Cork were the defending champions, however, they were beaten by Clare in a Munster semi-final replay.

On 11 September 1983, Galway won the championship following a 0-12 to 1-6 defeat of Tipperary in the All-Ireland final. This was their third All-Ireland title in the under-21 grade and their first in five championship seasons.

==Results==
===Leinster Under-21 Hurling Championship===

Final

17 July 1983
Laois 3-14 - 4-8 Wexford

===Munster Under-21 Hurling Championship===

First round

20 April 1983
Tipperary 4-15 - 2-05 Limerick
  Tipperary: M McGrath 1-8, W Peters 2-1, P Kenny 1-2, J Hayes 0-1, L Bergin 0-1, G O'Neill 0-1, N Dooley 0-1.
  Limerick: A Garvey 1-5, M Quaid 1-0.
20 April 1983
Waterford 1-11 - 1-11 Cork
  Waterford: M Walsh 0-6, P Curley 1-1, P Bennett 0-3, N Crowley 0-1.
  Cork: T O'Connor 1-1, T Mulcahy 0-3, T O'Sullivan 0-3, K Kingston 0-2, D Curtin 0-1, M O'Donoghue 0-1.
27 April 1983
Cork 1-14 - 1-10 Clare
  Cork: T O'Sullivan 0-6, T Mulcahy 1-2, M O'Donoghue 0-3, P O'Connor 0-1, K Kingston 0-1, M McCarthy 0-1.
  Clare: P Curley 1-1, K Delahunty 0-4, N Crowley 0-1, M Walsh 0-1, J Dalton 0-1, P Ryan 0-1, T Larkin 0-1.

Semi-finals

4 May 1983
Kerry 0-02 - 2-20 Tipperary
  Tipperary: C O'Donovan 0-6, A Browne 1-1, W Peters 1-1, P Kenny 0-3, G O'Neill 0-3, V Dooley 0-3, D Finnerty 0-2, L Bergin 0-1.
13 July 1983
Clare 2-11 - 2-11 Cork
  Clare: V Donnellan 0-7, T Lynch 1-0, B Carroll 1-0, M Guilfoyle 0-2, B McNamara 0-1, PJ Moroney 0-1.
  Cork: T O'Sullivan 0-8, T Mulcahy 1-0, T Finn 1-0, D Curtin 0-2, T McCarthy 0-1.
20 July 1983
Clare 2-15 - 2-12 Cork
  Clare: V Donnellan 0-7, J Lynch 1-3, D Chaplin 1-1, B McNamara 0-2, M Glynn 0-1, T Howard 0-1.
  Cork: T O'Sullivan 0-6, T O'Connor 1-1, T Mulcahy 1-0, T Finn 0-1, T McCarthy 0-1, P Hartnett 0-1, D McCurtin 0-1, T Barry-Murphy 0-1.

Final

27 July 1983
Clare 3-08 - 2-17 Tipperary
  Clare: V Donnellan 0-7, B McNamara 1-0, T Howard 1-0, J Lynch 1-0, D Chaplin 0-1.
  Tipperary: M McGrath 0-7, W Peters 0-5, G O'Neill 1-1, A Browne 1-0, P Kenny 0-2, C O'Donovan 0-2.

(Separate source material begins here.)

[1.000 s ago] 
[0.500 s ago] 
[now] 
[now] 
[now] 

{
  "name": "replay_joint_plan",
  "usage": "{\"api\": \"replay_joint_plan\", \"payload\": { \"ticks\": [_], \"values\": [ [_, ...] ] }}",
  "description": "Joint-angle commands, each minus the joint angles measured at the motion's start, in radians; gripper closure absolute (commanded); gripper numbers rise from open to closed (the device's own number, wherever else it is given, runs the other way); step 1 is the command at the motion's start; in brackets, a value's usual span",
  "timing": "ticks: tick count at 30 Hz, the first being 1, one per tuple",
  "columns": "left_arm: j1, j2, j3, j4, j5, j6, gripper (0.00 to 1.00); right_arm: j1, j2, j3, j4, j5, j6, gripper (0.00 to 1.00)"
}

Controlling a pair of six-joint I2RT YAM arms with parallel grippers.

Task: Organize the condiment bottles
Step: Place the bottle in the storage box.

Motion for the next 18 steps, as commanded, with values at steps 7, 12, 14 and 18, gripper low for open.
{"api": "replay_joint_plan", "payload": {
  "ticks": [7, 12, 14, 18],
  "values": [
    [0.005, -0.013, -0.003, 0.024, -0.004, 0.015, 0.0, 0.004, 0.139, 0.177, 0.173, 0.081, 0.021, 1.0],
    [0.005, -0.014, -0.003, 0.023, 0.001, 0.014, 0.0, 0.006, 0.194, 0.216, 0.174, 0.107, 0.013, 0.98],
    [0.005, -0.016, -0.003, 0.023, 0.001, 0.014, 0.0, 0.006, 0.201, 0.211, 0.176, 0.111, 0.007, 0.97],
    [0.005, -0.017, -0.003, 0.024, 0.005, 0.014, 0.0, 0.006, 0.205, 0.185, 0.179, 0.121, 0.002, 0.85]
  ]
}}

===Ulster Under-21 Hurling Championship===

Final

9 July 1983
Down 2-7 - 0-7 Antrim

===All-Ireland Under-21 Hurling Championship===

Semi-finals

31 July 1983
Tipperary 1-16 - 3-7 Down
21 August 1983
Galway 2-10 - 1-7 Laois

Final

11 September 1983
Galway 0-12 - 1-6 Tipperary
  Galway: A Moylan 0-3, A Staunton 0-3, M Coleman 0-1, M Costello 0-1, G Burke 0-1, J Murphy 0-1, M McGrath 0-1, T Keady 0-1.
  Tipperary: A Browne 1-1, M McGrath 0-2, G O'Neill 0-1, C Donovan 0-1, P Kenny 0-1.

==Championship statistics==
===Miscellaneous===

- Laois win the Leinster title for the first and, to date, the only time in their history.
- The All-Ireland semi-final clash between Laois and Galway remains their only ever championship meeting.